> _Work required_
When you reach the line containing "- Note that" in the records below, start copying exactly, and stop once you have copied the line containing "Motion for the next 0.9".

> _Dataset_
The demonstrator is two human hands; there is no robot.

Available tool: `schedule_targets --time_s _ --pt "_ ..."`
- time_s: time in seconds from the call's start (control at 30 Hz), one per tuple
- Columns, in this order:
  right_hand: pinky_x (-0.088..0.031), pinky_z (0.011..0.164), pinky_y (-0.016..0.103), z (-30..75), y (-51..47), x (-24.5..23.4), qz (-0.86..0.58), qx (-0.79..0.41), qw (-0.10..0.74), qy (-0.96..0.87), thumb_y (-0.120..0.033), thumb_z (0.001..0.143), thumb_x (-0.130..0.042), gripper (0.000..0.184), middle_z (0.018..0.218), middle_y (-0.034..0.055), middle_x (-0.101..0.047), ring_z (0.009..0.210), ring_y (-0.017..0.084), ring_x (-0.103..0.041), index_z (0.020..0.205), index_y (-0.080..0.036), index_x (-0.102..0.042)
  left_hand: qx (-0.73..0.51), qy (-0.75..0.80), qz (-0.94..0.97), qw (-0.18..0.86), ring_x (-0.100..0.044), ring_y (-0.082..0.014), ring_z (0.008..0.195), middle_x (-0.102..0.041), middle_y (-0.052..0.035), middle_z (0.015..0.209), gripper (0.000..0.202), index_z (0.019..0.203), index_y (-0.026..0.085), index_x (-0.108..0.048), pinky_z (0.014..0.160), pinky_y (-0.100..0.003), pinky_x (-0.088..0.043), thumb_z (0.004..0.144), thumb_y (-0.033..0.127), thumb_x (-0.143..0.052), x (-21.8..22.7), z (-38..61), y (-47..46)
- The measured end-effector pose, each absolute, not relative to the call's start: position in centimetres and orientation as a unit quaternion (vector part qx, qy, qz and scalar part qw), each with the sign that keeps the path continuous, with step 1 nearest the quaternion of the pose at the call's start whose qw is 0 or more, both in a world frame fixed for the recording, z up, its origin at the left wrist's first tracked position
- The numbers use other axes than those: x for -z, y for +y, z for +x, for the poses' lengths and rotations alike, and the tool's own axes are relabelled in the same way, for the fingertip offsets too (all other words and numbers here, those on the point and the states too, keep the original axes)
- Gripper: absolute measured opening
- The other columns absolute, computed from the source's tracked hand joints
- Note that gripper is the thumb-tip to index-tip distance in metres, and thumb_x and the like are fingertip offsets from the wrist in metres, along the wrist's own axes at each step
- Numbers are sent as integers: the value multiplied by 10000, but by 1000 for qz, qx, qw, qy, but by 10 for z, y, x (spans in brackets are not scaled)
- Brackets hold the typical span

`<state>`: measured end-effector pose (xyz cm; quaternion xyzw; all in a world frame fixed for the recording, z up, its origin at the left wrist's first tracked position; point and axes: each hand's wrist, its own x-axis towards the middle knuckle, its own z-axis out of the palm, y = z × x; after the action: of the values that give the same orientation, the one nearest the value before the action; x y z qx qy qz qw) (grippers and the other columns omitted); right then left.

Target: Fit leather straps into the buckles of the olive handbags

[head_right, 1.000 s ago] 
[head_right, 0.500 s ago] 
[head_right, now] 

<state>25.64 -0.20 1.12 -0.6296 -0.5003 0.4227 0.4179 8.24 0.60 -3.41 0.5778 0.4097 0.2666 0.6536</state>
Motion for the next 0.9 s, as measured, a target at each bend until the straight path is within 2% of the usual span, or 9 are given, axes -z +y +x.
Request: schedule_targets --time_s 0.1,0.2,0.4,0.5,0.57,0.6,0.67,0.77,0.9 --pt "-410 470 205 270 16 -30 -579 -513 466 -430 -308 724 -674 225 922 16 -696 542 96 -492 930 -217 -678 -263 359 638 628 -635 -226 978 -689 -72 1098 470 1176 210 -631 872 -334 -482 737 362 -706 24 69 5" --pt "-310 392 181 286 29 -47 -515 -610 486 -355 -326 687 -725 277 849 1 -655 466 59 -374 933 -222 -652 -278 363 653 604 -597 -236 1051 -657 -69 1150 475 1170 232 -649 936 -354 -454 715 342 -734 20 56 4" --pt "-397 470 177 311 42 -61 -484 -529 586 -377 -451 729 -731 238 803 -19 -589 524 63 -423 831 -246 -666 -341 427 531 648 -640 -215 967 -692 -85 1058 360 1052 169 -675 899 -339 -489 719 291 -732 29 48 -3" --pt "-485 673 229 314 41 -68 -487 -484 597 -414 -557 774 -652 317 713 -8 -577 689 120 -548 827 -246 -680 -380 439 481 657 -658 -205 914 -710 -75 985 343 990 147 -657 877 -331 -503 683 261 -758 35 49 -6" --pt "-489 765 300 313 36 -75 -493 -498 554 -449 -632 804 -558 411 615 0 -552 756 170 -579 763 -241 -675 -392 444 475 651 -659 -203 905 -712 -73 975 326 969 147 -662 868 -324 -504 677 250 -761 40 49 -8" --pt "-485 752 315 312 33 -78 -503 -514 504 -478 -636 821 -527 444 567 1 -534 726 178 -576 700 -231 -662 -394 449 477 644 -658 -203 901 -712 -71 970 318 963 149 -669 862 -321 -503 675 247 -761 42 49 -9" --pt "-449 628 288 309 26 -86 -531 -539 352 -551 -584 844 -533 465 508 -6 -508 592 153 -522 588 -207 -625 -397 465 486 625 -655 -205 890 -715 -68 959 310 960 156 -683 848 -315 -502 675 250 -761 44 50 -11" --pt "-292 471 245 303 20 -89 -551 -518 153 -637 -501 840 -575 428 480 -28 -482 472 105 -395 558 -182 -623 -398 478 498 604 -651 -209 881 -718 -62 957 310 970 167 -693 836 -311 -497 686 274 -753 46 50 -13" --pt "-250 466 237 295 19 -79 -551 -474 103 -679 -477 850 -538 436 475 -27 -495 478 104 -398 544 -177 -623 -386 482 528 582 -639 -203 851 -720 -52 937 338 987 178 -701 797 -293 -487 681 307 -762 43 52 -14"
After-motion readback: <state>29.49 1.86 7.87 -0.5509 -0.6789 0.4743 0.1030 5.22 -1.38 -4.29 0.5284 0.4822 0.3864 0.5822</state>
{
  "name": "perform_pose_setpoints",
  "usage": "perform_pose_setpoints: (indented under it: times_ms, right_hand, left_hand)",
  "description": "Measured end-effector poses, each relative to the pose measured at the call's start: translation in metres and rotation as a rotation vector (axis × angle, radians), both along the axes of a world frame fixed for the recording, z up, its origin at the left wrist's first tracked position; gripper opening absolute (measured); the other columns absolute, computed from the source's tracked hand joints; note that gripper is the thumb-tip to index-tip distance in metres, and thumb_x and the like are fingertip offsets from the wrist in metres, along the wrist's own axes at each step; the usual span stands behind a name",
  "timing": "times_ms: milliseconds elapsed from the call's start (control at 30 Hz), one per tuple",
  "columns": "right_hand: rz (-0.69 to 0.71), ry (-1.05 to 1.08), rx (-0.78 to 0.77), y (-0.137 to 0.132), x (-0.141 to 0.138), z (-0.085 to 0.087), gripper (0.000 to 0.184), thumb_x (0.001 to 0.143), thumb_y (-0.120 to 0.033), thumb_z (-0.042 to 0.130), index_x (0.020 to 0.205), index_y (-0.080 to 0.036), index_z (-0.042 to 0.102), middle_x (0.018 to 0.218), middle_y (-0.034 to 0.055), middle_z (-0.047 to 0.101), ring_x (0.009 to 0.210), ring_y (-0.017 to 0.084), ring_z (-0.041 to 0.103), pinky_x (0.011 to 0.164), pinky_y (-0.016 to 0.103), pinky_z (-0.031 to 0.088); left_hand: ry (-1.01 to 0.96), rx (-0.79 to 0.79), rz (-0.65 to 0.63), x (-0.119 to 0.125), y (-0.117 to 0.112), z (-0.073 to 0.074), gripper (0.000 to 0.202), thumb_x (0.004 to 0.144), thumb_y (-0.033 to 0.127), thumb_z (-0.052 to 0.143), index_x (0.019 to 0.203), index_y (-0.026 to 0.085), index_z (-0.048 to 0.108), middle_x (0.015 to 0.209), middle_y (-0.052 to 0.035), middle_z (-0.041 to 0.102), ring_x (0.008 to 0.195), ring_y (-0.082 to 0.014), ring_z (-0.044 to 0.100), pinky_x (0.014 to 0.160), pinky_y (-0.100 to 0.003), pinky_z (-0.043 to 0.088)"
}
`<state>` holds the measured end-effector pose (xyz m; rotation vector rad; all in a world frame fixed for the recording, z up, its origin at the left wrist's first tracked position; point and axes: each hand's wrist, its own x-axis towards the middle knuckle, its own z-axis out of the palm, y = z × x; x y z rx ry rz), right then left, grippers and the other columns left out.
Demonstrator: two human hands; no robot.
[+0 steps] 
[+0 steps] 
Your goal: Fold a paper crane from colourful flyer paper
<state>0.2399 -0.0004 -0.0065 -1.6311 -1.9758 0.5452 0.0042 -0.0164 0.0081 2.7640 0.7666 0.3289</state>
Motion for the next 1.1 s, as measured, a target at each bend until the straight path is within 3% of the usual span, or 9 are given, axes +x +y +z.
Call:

> _Exercise result_
- Note that gripper is the thumb-tip to index-tip distance in metres, and thumb_x and the like are fingertip offsets from the wrist in metres, along the wrist's own axes at each step
- Numbers are sent as integers: the value multiplied by 10000, but by 1000 for qz, qx, qw, qy, but by 10 for z, y, x (spans in brackets are not scaled)
- Brackets hold the typical span

`<state>`: measured end-effector pose (xyz cm; quaternion xyzw; all in a world frame fixed for the recording, z up, its origin at the left wrist's first tracked position; point and axes: each hand's wrist, its own x-axis towards the middle knuckle, its own z-axis out of the palm, y = z × x; after the action: of the values that give the same orientation, the one nearest the value before the action; x y z qx qy qz qw) (grippers and the other columns omitted); right then left.

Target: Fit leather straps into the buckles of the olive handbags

[head_right, 1.000 s ago] 
[head_right, 0.500 s ago] 
[head_right, now] 

<state>25.64 -0.20 1.12 -0.6296 -0.5003 0.4227 0.4179 8.24 0.60 -3.41 0.5778 0.4097 0.2666 0.6536</state>
Motion for the next 0.9 s, as measured, a target at each bend until the straight path is within 2% of the usual span, or 9 are given, axes -z +y +x.

There's no more to the answer.